K.V. Turley is the Register’s U.K. correspondent. He writes from London.
That morning, the priest in a suburban parish in London gave an uncharacteristic sermon.
Preaching on the theme of the Eucharist for the feast of Corpus Christi, he reminded his congregation how to receive Holy Communion. He talked of the need to approach the altar with a reverence befitting what was taking place. He talked of the need to walk and stand, or kneel, in a way that reminded both communicant and those around him that this moment was of great import.
The priest also, sadly, talked of abuses. Of people not consuming the Host but, instead, of some “slipping it into their pockets” and, later, of finding discarded consecrated Hosts lying around the church on benches after Mass had finished. In a tone as gentle and as matter of fact as he could muster, the priest stated simply but firmly: “Such things are wrong.”
Later that same day, I was standing outside a central London church, Our Lady of the Assumption and St. Gregory Church, on Warwick Street. The church is situated in the Soho area; it is a place not known for piety. In fact, it is a quarter noted for fashion and media, for partying and nightclubs, for excess and vice. It is good to have a church dedicated to the Immaculate One there.
The occasion for my visit was the annual Corpus Christi procession from Warwick Street to St. James’s Church in Marylebone. The distance is not far, perhaps a mile at most. The procession was billed as taking at least 90 minutes to cover the route.

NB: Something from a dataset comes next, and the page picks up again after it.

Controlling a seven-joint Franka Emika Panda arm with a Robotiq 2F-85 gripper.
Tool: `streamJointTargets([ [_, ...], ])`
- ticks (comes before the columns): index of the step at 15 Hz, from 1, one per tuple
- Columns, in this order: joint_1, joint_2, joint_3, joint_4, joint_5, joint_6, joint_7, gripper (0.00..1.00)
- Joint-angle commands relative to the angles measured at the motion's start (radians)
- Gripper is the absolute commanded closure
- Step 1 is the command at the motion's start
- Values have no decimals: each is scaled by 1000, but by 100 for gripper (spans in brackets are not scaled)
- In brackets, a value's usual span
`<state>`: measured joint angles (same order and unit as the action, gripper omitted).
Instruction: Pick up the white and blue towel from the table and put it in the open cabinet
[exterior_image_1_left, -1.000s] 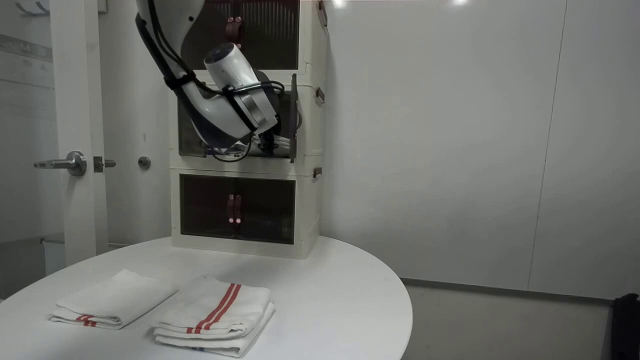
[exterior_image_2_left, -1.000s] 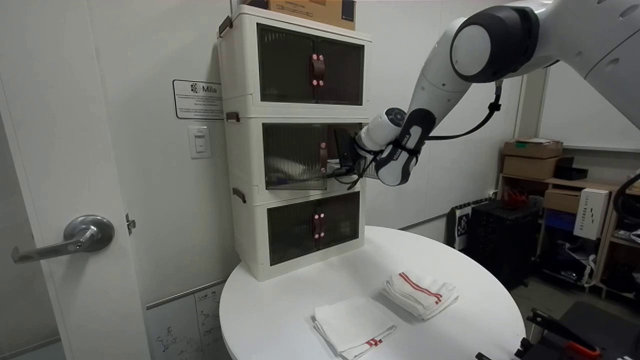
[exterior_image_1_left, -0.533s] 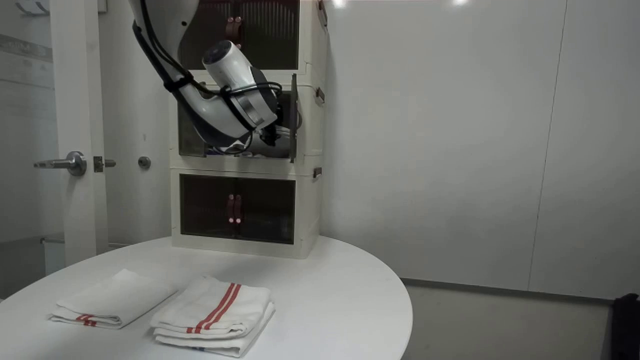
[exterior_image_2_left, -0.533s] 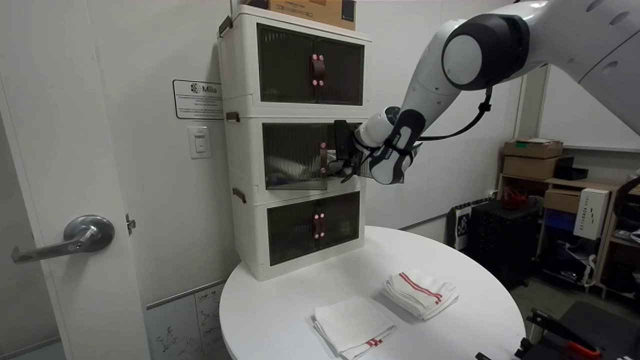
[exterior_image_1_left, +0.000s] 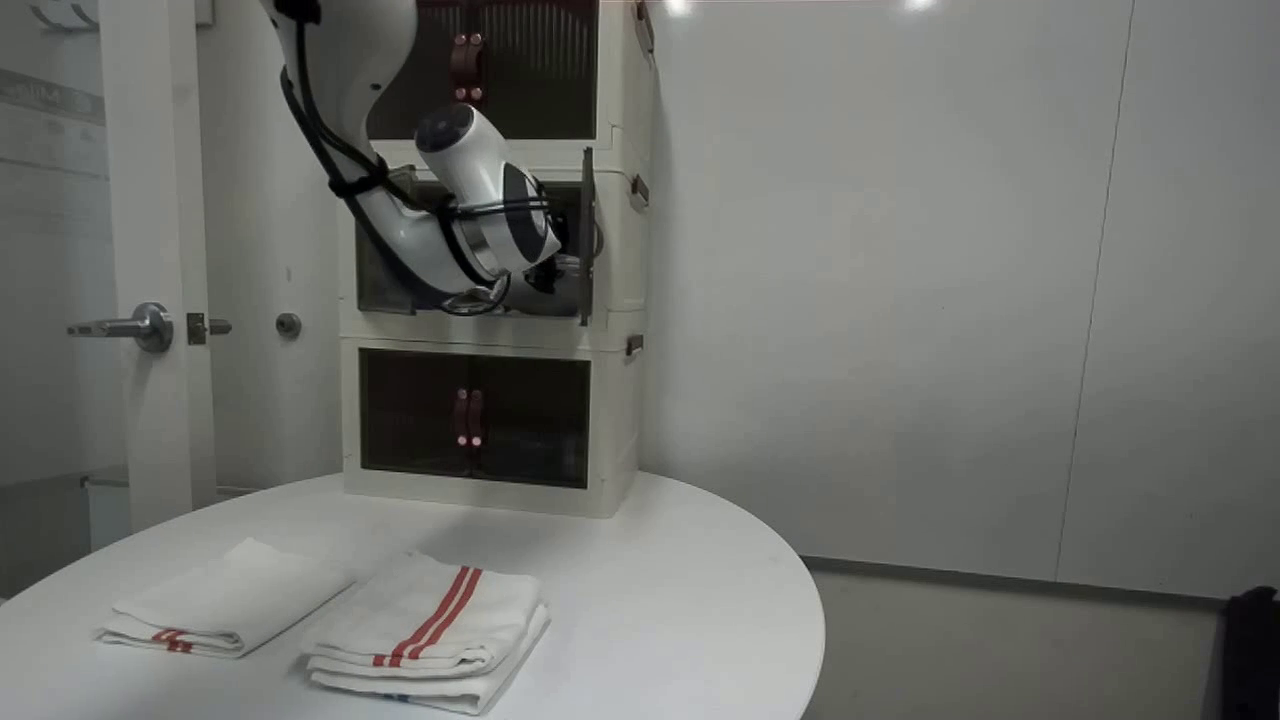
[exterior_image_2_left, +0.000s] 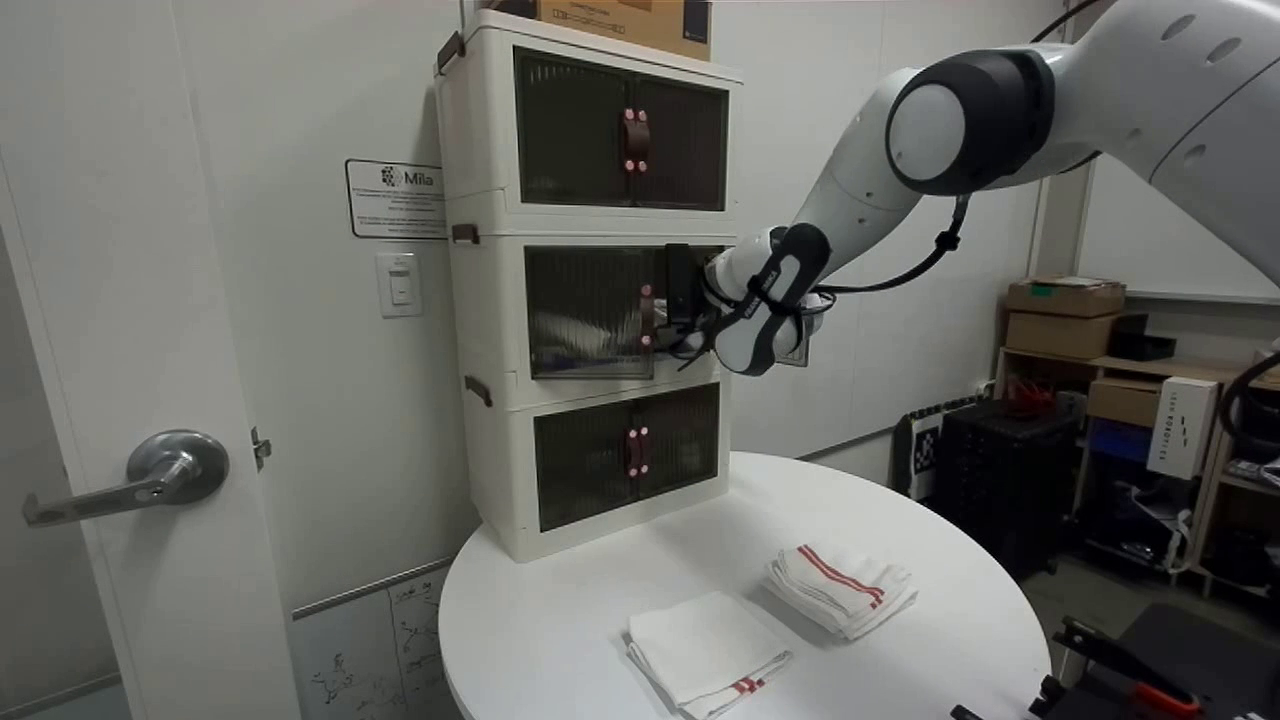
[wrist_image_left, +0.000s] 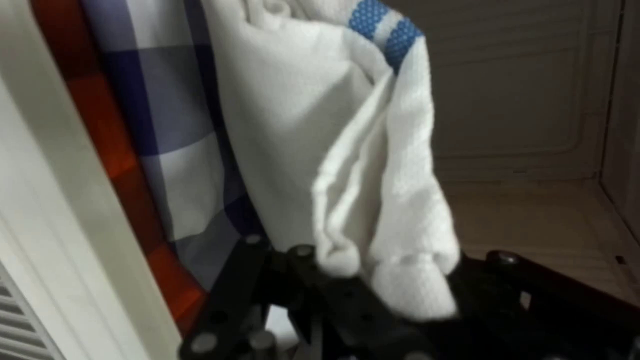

After prayers in the church, the Blessed Sacrament was brought out to an awaiting group of acolytes and Knights of various Catholic orders whose task it was now to escort, under canopy and surrounded by candles, the Blessed Sacrament through the streets of central London.
As the procession moved off, it was also accompanied by hundreds of ordinary Catholics. These came from every quarter of the city and represented the vast diversity of this metropolis. All races and many nationalities were present to honor Our Lord in procession through the streets of London. It was a fitting entourage for Him given that the Church is nothing if not catholic.
So off we set. This was a walk of witness. So no talking, only prayer and hymn singing was allowed when accompanying Our Lord. Prayer was to be the witness of those who had gathered. Our focus was to be not on each other, still less on the spectators around us who gathered on the sidewalks, whatever their reaction, but upon the One whom we had come publicly to worship.
Nevertheless, it was impossible not to note the reactions of those who watched us approach and then slowly pass by. It is easy to imagine that in a city such as London the population is a great mass of heathens, indeed, worshipping “gods” far from the True One. Perhaps this is the first lie of the lord of this world. While jealously guarding his realm if knowing that his time is up sooner rather than later, he whispers to us that there is no one of faith left within the city walls.
As the procession passed what were seen upon the faces of the onlookers were looks of bewilderment. It was as if they could not believe that here, in the center of London, was a fully-fledged Eucharistic procession. Their eyes marveled at the candles, the cassocks, and the golden canopy. Their eyes widened more still at the golden monstrance, held aloft by the priest with a solemnity unknown in a quarter of London that is associated with the worst types of frivolity. The looks of the crowd then moved to those who were following in procession. Evidence of the different nations and peoples of all ages united in this act of public worship dispelled any easy prejudice about the type of person taking part. Then, and this was the most curious thing of all, another expression came upon the faces of those who stood looking. It was one of thoughtfulness. A reflective look even, one I had seen before elsewhere; it has, on occasion, been the preface to tears, or joy, or both, just prior to a conversion.
There was no doubt. This procession was a sight to behold. And so, inevitably, the onlookers reached for their cell phones and iPads and started filming what they could hardly believe was before their eyes.
As far as I could see, there was no act of sacrilege during the procession; I heard no word of blasphemy. For London, this was a miracle in itself. But, then, the thought dawned: of course it should be so, for what was taking place was no mere human endeavor. This was a supernatural event as much as an earthly one. Christ was walking the streets along with all there present. The reactions of the bystanders we encountered were similar to those He had encountered on dustier lanes.
And so, as we walked with Him, in silence largely, with hymns of praise interspersed, there came upon those taking part a strange sense of peace, as well as an unexpected sense of power. For, as the lord of this world knows all too well, we walked alongside the True King, and what was taking place in the sunshine on a summer’s evening in London was but a prefigurement of another Coming, when He shall be revealed in His Glory.